→ **PROBLEM DETAILS**
Copy nothing but the lines running from the one containing "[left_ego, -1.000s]" through the end of the listing below. Drop the pictures.

→ **DATASET EXCERPT**
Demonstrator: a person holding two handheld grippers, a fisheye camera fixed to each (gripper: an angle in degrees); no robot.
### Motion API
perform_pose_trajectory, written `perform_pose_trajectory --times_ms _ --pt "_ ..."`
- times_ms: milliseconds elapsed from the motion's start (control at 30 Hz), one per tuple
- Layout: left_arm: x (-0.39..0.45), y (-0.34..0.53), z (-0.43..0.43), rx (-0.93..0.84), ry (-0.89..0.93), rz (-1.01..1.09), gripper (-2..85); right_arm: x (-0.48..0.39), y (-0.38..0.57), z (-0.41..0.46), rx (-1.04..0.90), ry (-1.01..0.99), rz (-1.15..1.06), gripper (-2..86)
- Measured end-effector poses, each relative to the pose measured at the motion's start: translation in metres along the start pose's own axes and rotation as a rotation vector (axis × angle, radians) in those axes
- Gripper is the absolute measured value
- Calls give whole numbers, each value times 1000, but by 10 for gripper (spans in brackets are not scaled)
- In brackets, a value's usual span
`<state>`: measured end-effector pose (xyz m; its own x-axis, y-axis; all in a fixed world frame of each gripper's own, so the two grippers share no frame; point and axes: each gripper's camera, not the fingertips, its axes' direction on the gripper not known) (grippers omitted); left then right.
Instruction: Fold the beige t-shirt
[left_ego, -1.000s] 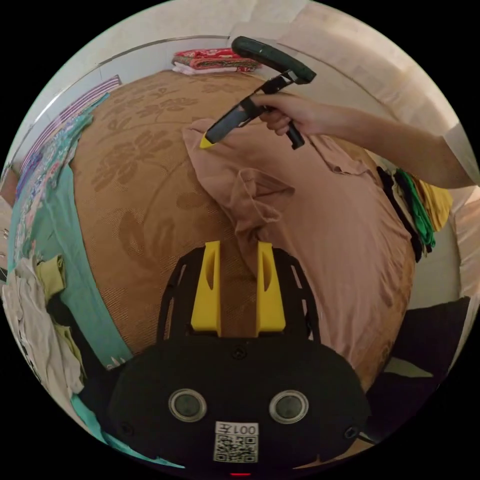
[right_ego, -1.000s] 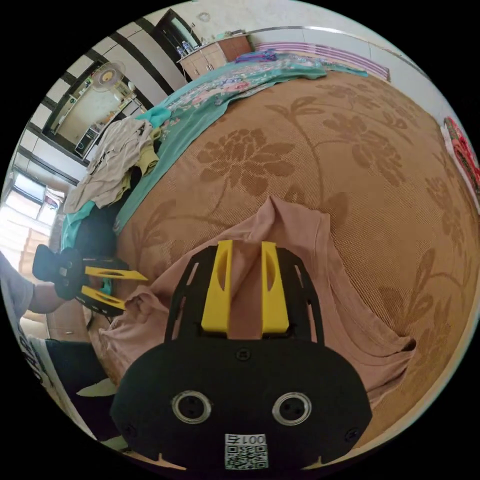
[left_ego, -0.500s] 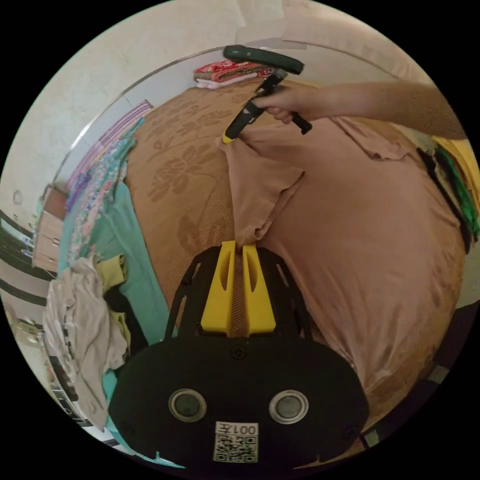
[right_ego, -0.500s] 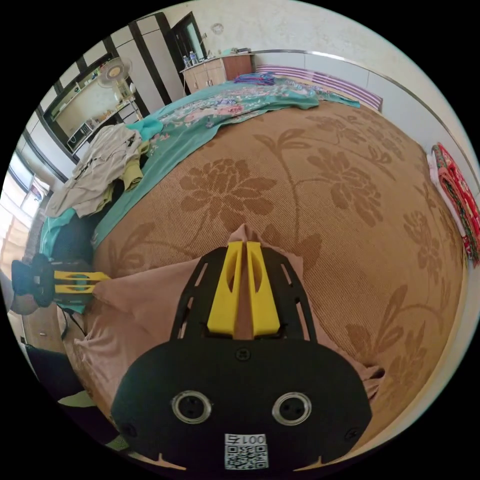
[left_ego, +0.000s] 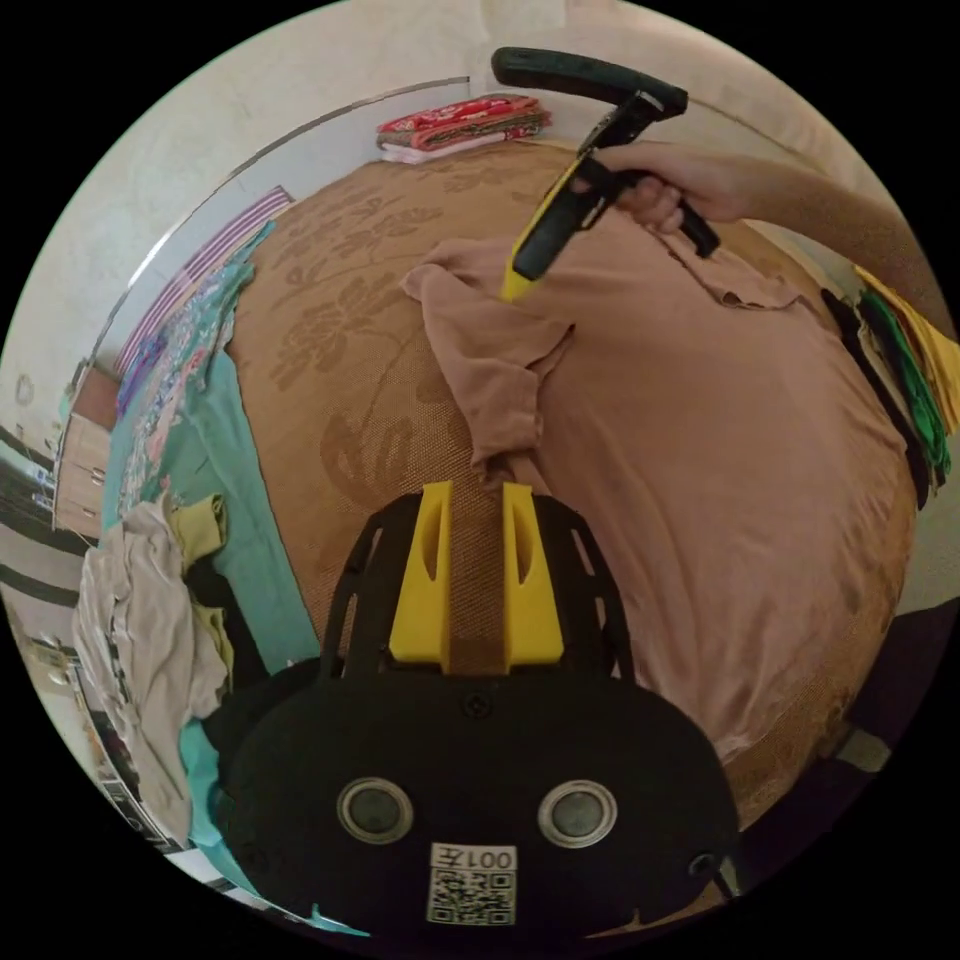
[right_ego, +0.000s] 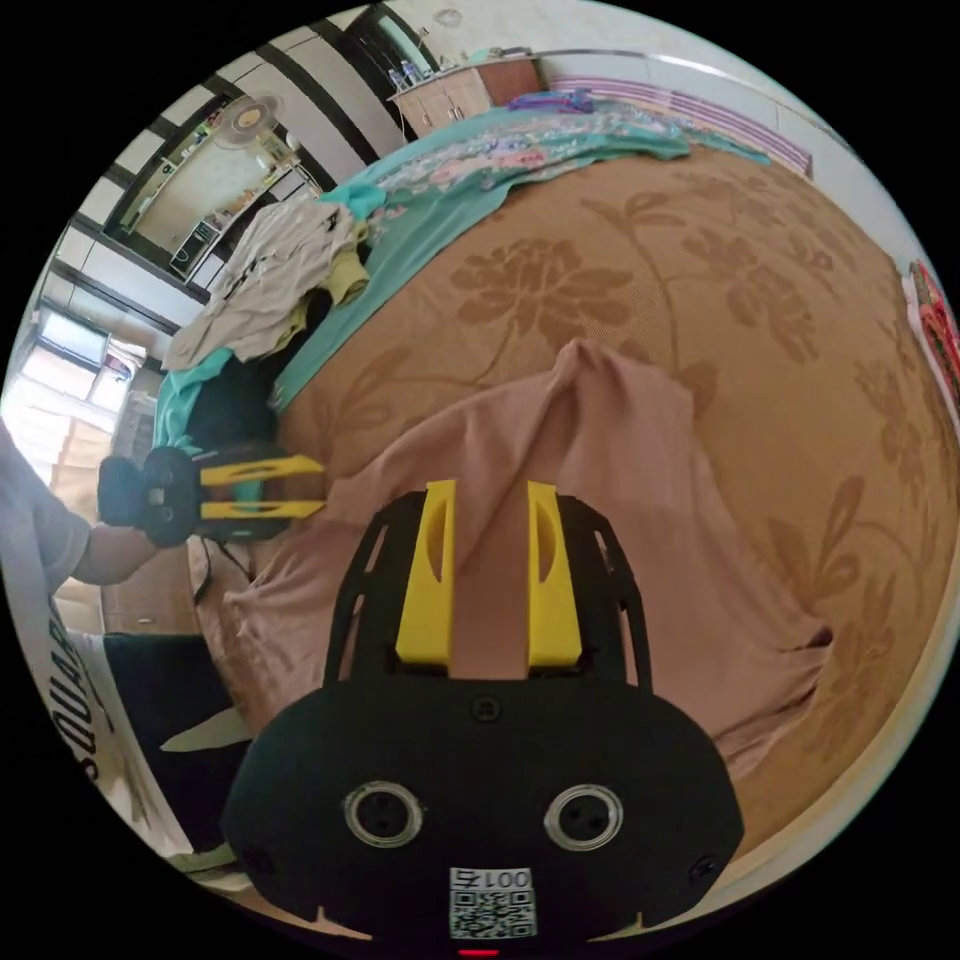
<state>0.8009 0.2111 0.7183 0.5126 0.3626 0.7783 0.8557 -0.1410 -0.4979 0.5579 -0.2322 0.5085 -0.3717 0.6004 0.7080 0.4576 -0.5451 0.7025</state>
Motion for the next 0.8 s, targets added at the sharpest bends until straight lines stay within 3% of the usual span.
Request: perform_pose_trajectory --times_ms 67,267,400,700,800 --pt "10 -5 -1 20 -17 61 40 -7 8 14 -30 -10 24 87" --pt "42 -12 6 -8 -93 182 28 -28 29 23 21 228 39 25" --pt "54 -10 4 -5 -109 162 17 -31 45 1 37 183 32 14" --pt "80 -4 7 1 -188 218 -7 14 93 34 -173 -33 100 20" --pt "78 -2 7 -1 -184 202 -1 11 103 18 -92 22 116 33"
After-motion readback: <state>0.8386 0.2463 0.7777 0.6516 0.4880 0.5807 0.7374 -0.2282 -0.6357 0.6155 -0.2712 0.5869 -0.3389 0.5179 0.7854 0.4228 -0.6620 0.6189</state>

→ **WRITTEN REPLY**
[left_ego, -1.000s] 
[right_ego, -1.000s] 
[left_ego, -0.500s] 
[right_ego, -0.500s] 
[left_ego, +0.000s] 
[right_ego, +0.000s] 
<state>0.8009 0.2111 0.7183 0.5126 0.3626 0.7783 0.8557 -0.1410 -0.4979 0.5579 -0.2322 0.5085 -0.3717 0.6004 0.7080 0.4576 -0.5451 0.7025</state>
Motion for the next 0.8 s, targets added at the sharpest bends until straight lines stay within 3% of the usual span.
Request: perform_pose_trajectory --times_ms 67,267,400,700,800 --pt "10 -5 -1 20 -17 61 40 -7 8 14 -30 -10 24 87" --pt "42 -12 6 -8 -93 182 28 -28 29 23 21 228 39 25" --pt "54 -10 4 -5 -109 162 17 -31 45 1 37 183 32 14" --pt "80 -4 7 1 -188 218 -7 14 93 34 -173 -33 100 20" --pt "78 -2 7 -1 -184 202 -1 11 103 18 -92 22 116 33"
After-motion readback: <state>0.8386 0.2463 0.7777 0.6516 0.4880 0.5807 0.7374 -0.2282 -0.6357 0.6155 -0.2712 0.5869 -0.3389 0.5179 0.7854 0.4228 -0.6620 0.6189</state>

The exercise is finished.